Enfin, prenons l’exemple des sociétés traditionnelles amazoniennes (on
exclut donc la société incaïque) qui sont des "expériences
communistes" bien plus réussies que celles s’étant imposées au sein
des sociétés eurasiatiques. Ces sociétés, selon Pierre Clastres ont empêché
l’apparition de l’Etat, des « chefs » (d’un pouvoir permanent
et coercitif dans tous les cas/ le chef est « prestigieux » mais sans
autorité et révocable) sans que s’impose la nécessité de faire
disparaître le « brouillard du surnaturel » -> existence de
chamanes, place fondamentale réservée au sacré, conservatisme ..."Expériences
communistes" faisant la preuve de l’application possibles des théories
marxistes tout en en montrant les limites de ces dernières. Ces sociétés
montrent la possibilité de l’existence d’une « société communiste »

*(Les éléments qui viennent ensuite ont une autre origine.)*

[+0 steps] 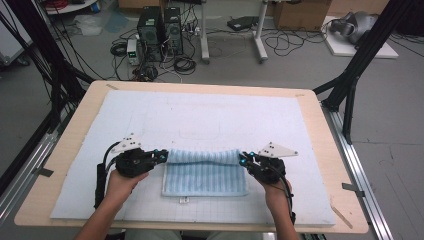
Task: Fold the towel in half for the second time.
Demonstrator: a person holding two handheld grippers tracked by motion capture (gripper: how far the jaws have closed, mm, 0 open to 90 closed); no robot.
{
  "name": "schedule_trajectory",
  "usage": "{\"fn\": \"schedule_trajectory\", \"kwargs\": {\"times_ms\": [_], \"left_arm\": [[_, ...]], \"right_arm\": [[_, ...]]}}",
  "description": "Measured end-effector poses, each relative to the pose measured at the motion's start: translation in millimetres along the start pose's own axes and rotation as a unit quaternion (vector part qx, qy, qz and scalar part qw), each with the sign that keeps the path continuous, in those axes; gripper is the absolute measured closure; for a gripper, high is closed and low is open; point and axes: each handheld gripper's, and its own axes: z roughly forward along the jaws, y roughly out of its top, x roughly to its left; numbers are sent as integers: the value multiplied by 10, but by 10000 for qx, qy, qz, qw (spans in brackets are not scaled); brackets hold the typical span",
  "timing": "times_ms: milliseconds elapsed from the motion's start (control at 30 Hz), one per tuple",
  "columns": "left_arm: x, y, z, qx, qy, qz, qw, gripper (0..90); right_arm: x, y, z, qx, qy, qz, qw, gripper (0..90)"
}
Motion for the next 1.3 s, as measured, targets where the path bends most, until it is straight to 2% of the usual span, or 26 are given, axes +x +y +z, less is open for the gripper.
{"fn": "schedule_trajectory", "kwargs": {"times_ms": [133,167,200,233,433,600,733,767,833,867,933,967,1067,1133,1233,1300], "left_arm": [[-53,-93,-16,173,-24,46,9998,836],[-73,-112,-20,167,-11,92,9998,835],[-88,-138,-25,86,-31,41,9999,835],[-96,-155,-29,123,-55,20,9999,835],[-153,-243,-76,237,-50,100,9997,833],[-188,-342,-113,327,-94,132,9993,833],[-201,-353,-148,359,-139,121,9992,819],[-191,-345,-160,314,-166,68,9993,782],[-172,-323,-186,149,-150,-188,9996,578],[-155,-309,-209,36,-132,-248,9996,496],[-110,-281,-244,-206,-53,-388,9990,480],[-92,-272,-246,-229,-11,-430,9988,471],[-45,-255,-203,-266,4,-561,9981,495],[-38,-253,-158,-245,10,-567,9981,538],[-35,-269,-89,-48,26,-639,9979,618],[-49,-287,-52,172,111,-567,9982,657]], "right_arm": [[76,-92,-37,121,-79,-163,9998,805],[88,-113,-42,159,-88,-198,9996,803],[101,-130,-49,208,-106,-234,9995,802],[113,-141,-55,244,-125,-288,9992,802],[146,-210,-109,251,-135,-242,9993,800],[220,-301,-143,349,-207,-383,9984,801],[269,-343,-191,363,-204,-452,9981,801],[278,-350,-204,351,-188,-422,9983,796],[286,-357,-228,337,-185,-432,9983,742],[284,-354,-244,316,-197,-406,9985,692],[286,-325,-288,201,-280,-385,9987,651],[283,-288,-316,55,-350,-326,9988,628],[264,-177,-355,-262,-448,-269,9983,590],[254,-94,-349,-419,-515,-193,9976,580],[245,-56,-217,-93,-553,-201,9982,589],[260,-96,-105,152,-510,-255,9983,602]]}}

(ou qui s’en approche fortement), qui à l’épreuve du réel contredisent , de par
leur existence et fonctionnement/organisation, certaines propositions marxistes
dont l’application a justement pour but l’avènement d’une société communiste...
Quant à votre persistance à
faire des Indo-Européens des barbares (sans guillemets), je laisse tomber. Vous
ne faites que mépriser totalement les travaux de Dumézil et continuateurs. Vous
vous référez à des travaux dépassés datant de la fin du XIXe siècle et à des
thèses très critiquées dans les « milieux académiques ». En outre, il
existe d’autres thèses prenant le contrepied de vos thèses non fondées,
soupçonnant que la civilisation égyptienne antique et sumérienne seraient
d’origine indo-européenne... Qui dit mieux ?
Je reviens pour finir sur votre regard sur l’ École vous dites qu’elle sert à
"promouvoir la culture bourgeoise,
la culture de l’exploitation de l’homme par l’homme". On ne doit
peut-être pas s’entendre sur ce qu’est
la culture bourgeoise. Si c’est celle des libéraux libertaires, de cette
nouvelle bourgeoisie inculte et cynique composée des animateurs de télévision, sportifs,
acteurs et chanteurs millionnaires, écrivaillons cooptés par le système, alors effectivement, je vous suis sur la
nécessité de sa disparition.
Ou bien, alors, parlez-vous de cette
culture bourgeoise incluant Platon, Montaigne, Stendhal, Balzac, Céline, Balzac,
Zola (!) etc.,(ou encore l’enseignement des langues anciennes) celle qui
développe l’esprit critique telle que désignée comme cible à abattre par les
inénarrables BOURDIEU et autres pédagogues à la Mérieu ? (La bourgeoisie dominante ante-68 avait au
moins quelque chose à transmettre)
En attendant, des précisions éventuelles, vous n’êtes pas sans ignorer que
depuis le milieu des années 70, la culture littéraire est donc considérée comme
« bourgeoise » grâce entre autres au « remarquable » travail de
sape des deux derniers sus-cités. Autrement dit, l’enseignement du français (on
évite le mot lettres) s’oriente depuis lors vers « l’utilitarisme ». En résumé, la
lecture sert à s’informer, à se documenter. Si c’est cette culture bourgeoise
des « grands textes » que vous voulez évacuer des programmes, l’entreprise est passablement avancée...
et dans ce cas vous continuez à assigner à l’ École un rôle d’aliénation.
En éructant le mot « BOURGEOIS » sans aucune précision, vous ne tenez
(encore une fois) pas compte du« mouvement », de l’évolution des « catégories »....
Vous raisonnez sur des catégories obsolètes et vous devenez (au mieux) une caricature de marxiste.